■ Instructions to follow
Using the listing below, set down exactly the lines starting at the line that contains "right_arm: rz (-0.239" and ending at the line that contains "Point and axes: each", both included, and no others.
* * * * * * *
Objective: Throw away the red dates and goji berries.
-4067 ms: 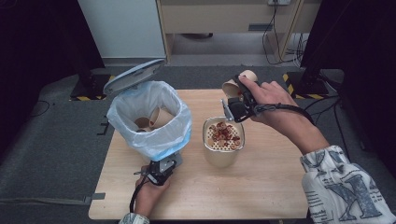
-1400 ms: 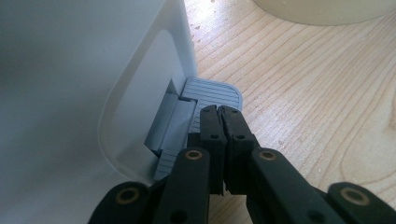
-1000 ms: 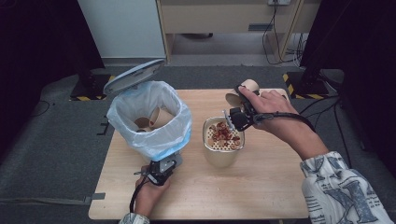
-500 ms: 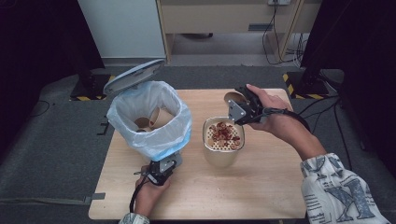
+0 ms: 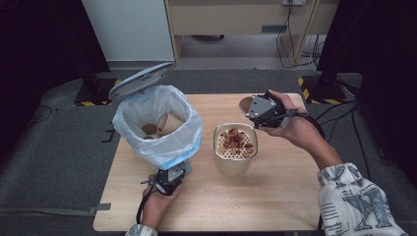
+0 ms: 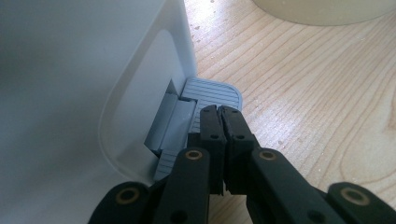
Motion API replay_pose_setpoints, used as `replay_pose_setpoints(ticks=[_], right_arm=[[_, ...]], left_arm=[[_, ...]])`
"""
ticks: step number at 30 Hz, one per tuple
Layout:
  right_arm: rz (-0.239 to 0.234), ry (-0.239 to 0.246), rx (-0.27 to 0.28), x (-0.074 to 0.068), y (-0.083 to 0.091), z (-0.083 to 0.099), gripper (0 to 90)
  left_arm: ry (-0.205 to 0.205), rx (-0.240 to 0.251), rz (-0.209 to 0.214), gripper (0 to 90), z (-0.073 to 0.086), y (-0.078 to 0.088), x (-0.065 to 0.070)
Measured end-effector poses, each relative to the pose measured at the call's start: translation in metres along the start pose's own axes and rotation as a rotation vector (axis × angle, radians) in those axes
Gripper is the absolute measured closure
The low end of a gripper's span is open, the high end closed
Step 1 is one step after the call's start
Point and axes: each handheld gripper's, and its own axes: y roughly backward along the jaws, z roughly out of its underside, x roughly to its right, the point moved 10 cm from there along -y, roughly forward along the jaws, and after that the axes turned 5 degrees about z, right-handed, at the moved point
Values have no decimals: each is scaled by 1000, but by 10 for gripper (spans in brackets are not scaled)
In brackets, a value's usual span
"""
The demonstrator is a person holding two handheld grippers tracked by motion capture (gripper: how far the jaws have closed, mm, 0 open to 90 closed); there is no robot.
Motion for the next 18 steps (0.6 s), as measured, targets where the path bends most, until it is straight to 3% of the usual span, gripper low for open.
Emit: replay_pose_setpoints(ticks=[1, 14, 17, 18], right_arm=[[-5, -10, 0, 0, 0, 1, 386], [-15, -84, 11, 7, 7, 9, 385], [-18, -148, 14, 13, 11, 16, 380], [-18, -148, 14, 13, 11, 16, 380]], left_arm=[[30, 0, -15, 875, 1, 1, 1], [25, 4, -11, 875, 0, 0, 1], [23, 4, -9, 875, 0, 0, 1], [23, 4, -9, 875, 0, 0, 1]])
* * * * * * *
■ Exercise answer
  right_arm: rz (-0.239 to 0.234), ry (-0.239 to 0.246), rx (-0.27 to 0.28), x (-0.074 to 0.068), y (-0.083 to 0.091), z (-0.083 to 0.099), gripper (0 to 90)
  left_arm: ry (-0.205 to 0.205), rx (-0.240 to 0.251), rz (-0.209 to 0.214), gripper (0 to 90), z (-0.073 to 0.086), y (-0.078 to 0.088), x (-0.065 to 0.070)
Measured end-effector poses, each relative to the pose measured at the call's start: translation in metres along the start pose's own axes and rotation as a rotation vector (axis × angle, radians) in those axes
Gripper is the absolute measured closure
The low end of a gripper's span is open, the high end closed
Step 1 is one step after the call's start
Point and axes: each handheld gripper's, and its own axes: y roughly backward along the jaws, z roughly out of its underside, x roughly to its right, the point moved 10 cm from there along -y, roughly forward along the jaws, and after that the axes turned 5 degrees about z, right-handed, at the moved point

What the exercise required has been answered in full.